### [Assignment]
Scan the records for the string "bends", then copy each line that has it.

◆ ◆ ◆ ◆

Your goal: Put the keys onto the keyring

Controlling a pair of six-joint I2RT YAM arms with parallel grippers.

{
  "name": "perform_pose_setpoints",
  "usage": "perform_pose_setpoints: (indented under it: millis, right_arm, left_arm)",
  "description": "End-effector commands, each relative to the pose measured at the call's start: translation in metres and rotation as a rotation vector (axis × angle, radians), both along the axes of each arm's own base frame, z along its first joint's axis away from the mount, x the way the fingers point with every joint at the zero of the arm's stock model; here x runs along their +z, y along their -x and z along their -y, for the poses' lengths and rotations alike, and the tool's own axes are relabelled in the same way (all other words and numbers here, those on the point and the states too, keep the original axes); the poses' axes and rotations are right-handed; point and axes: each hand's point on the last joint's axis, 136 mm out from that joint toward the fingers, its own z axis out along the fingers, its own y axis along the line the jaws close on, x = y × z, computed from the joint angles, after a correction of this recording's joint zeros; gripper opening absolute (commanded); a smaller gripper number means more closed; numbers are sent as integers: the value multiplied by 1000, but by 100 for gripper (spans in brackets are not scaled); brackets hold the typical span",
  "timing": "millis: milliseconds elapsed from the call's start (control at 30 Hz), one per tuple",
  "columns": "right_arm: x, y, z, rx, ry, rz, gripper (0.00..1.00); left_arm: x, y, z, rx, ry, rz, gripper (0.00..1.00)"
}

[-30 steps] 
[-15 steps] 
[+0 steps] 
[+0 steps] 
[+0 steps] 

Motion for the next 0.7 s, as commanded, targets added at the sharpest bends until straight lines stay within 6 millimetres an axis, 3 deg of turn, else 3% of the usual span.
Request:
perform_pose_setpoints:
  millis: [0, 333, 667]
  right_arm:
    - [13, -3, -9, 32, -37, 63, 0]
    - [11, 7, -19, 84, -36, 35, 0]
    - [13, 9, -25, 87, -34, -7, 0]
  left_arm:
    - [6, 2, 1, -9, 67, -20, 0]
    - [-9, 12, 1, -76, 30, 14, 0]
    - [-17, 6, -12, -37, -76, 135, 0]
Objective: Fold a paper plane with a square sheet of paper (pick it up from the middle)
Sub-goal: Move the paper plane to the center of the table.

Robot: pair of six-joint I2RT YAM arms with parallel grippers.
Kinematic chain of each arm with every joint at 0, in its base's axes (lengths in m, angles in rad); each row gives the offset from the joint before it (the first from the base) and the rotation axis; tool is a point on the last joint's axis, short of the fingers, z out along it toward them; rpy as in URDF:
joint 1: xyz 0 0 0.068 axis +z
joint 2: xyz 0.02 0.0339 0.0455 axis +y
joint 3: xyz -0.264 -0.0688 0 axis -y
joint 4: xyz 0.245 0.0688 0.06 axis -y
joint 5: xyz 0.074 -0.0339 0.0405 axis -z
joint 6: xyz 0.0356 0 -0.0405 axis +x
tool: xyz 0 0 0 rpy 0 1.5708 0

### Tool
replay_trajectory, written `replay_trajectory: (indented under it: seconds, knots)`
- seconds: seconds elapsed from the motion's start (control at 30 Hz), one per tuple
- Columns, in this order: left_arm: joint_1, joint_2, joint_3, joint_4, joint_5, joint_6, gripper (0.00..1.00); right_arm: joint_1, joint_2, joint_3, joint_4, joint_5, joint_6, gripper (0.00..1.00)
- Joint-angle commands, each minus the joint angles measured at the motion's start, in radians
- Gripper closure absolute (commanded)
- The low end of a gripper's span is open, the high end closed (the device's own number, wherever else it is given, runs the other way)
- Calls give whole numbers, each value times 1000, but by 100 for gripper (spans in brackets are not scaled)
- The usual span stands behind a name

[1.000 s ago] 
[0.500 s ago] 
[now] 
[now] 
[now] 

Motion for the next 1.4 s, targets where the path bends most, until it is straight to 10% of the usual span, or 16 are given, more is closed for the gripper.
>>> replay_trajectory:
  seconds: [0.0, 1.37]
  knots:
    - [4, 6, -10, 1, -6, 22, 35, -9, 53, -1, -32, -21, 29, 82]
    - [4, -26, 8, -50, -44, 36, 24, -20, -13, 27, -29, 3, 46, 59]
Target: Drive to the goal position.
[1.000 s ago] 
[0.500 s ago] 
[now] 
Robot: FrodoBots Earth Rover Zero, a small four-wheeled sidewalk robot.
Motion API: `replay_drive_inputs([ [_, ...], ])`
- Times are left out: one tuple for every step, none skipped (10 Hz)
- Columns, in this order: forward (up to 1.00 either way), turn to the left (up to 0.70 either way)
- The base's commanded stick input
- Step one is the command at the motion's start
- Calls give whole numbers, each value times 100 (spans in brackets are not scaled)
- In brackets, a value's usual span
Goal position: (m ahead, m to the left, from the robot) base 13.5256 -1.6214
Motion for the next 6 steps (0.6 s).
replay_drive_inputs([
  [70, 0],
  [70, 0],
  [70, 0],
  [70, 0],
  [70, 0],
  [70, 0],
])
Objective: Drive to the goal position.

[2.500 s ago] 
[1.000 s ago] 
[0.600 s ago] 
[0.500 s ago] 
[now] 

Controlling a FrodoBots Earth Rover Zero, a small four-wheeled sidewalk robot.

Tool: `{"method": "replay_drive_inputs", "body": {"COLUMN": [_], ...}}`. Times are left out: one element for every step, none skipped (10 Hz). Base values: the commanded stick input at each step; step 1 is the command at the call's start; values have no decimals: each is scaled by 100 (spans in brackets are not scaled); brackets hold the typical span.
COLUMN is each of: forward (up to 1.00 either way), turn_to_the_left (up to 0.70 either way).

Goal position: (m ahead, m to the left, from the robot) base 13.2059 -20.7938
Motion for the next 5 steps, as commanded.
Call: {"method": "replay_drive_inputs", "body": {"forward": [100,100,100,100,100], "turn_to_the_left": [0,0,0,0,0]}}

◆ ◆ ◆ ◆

### [Worked solution]
Motion for the next 0.7 s, as commanded, targets added at the sharpest bends until straight lines stay within 6 millimetres an axis, 3 deg of turn, else 3% of the usual span.
Motion for the next 1.4 s, targets where the path bends most, until it is straight to 10% of the usual span, or 16 are given, more is closed for the gripper.

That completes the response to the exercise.